I don't think any drastic action is needed here, certainly not a blackout and don't think reducing the photo period to 4hrs is going to help the plants. What might be needed is a reduction in light intensity, and possibly looking at duration, dependent on current duration running length.

The plants look like they could be lacking a few nutrients, I'm not qualified enough to say exactly which if any nutrients, but giving us a breakdown of your fertiliser usage and dosage would help.

Also worth mentioning I note you use fluval clear X, now I've no idea what its made of, but the advertising speel says it removes nitrate and phosphate, its important for the plants that they get both of these nutrients, its possible you may need to add these, not remove them.

So if you can add a full tank shot, list of fertiliser used and current lighting duration, and intensity it might help with the advice that's given.

Cheers.


----------



## ScaperJoe (8 May 2021)

Little tip for those rocks and if you have about 20 quid to spare - electric toothbrush. Most are waterproof and you can plop the whole thing in and bazz the algae right off.

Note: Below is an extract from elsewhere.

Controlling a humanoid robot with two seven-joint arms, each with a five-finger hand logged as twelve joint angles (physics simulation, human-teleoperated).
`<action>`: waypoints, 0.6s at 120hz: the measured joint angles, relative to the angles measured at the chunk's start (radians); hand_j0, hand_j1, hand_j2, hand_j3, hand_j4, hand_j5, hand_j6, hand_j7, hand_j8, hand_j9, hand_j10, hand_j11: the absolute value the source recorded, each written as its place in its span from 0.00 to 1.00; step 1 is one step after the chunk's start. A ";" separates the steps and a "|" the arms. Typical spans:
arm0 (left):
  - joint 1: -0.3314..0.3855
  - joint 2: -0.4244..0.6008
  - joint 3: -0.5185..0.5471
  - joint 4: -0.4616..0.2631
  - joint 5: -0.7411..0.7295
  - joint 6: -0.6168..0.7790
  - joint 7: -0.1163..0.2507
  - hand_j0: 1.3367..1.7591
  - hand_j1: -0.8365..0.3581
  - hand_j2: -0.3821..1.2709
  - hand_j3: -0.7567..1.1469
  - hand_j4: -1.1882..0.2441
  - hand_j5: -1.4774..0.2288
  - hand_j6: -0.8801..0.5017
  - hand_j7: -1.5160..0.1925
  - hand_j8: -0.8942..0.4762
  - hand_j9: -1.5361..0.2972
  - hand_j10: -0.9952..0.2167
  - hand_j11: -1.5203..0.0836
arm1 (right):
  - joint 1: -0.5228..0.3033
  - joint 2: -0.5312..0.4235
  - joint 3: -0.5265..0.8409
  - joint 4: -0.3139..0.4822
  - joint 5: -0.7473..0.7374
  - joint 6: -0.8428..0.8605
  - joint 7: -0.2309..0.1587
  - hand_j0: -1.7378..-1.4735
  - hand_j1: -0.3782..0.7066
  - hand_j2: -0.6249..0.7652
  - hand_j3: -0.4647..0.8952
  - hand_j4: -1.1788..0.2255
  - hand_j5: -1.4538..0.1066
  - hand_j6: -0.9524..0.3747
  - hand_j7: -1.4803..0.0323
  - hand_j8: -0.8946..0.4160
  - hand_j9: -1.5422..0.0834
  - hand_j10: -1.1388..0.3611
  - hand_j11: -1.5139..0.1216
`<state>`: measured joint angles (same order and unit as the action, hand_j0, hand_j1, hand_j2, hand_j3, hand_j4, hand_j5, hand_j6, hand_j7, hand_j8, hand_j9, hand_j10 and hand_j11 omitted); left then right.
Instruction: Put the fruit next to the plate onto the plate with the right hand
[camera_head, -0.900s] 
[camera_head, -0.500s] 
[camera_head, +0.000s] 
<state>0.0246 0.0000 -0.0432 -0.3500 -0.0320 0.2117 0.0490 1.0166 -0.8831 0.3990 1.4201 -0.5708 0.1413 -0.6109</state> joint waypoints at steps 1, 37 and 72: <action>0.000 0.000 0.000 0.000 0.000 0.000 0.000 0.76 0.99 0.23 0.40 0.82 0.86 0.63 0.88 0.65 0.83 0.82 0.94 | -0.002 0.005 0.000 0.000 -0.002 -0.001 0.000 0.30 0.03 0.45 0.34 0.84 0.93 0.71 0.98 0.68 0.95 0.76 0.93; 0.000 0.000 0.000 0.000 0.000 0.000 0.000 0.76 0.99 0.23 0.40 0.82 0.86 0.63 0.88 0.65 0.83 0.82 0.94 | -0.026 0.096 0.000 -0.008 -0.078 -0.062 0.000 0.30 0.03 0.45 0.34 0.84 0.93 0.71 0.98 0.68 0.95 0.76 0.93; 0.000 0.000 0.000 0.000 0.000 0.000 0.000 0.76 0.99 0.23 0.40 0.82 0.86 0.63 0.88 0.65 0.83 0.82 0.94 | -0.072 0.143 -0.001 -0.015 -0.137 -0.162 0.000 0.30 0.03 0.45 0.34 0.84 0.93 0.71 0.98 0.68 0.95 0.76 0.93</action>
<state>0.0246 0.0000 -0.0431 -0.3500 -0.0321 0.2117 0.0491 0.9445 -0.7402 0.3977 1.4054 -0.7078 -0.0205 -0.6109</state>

Of course, listen to the good folk above about algae prevention, but the electric toothbrush is a handy tool for a tank


----------



## Andy Pierce (8 May 2021)

I've seen a lot worse, including my own tank right now.   It would be nice to see a whole-tank picture, but from what you've shown it looks like a version of green spot algae (it doesn't wipe off easily right?) and this would be in my 'learn to love it' category.  Fertiliser doesn't cause algae in a planted tank so I would drop the Fluval Clear X - this looks like stuff designed for tanks that don't have any live plants.  P.S. @ScaperJoe LOVE the electric toothbrush idea - I'll have to try that!


----------



## JPT81 (8 May 2021)

Thanks all, @Andy Pierce @ScaperJoe @John q @Tom72 I really appreciate all the info!
So my light period was down to 5 hours a day and I’ve got the stock Fluval Flex light which isn’t on full power.
I don’t dose with any fertilisers etc. I do have a bottle of Tropica Specialised but I haven’t used any of it since I added my shrimp back in January. The only thing I add to the water is when I do my water change and that’s Fluval Water Conditioner.
I’ve always been worried that I’ll kill my shrimp by adding stuff so I’ve tried to be as natural as possible. Yeah...maybe it’s a bit stupid! 
The tank is covered up at night so that any direct sunlight doesn’t shine straight in to the tank in the morning. By the time I remover the cover, the sun has moved from directly shining on it. 
I stopped Co2 purely because I don’t have a timer set up on it. It’s a cheap Fluval 90 Co2 kit so I have to manually turn it on and off. I couldn’t afford a proper set up at the time so I went with that. With being at work, I can’t always be there to turn it on and off so I’ve given up on Co2 for the time being.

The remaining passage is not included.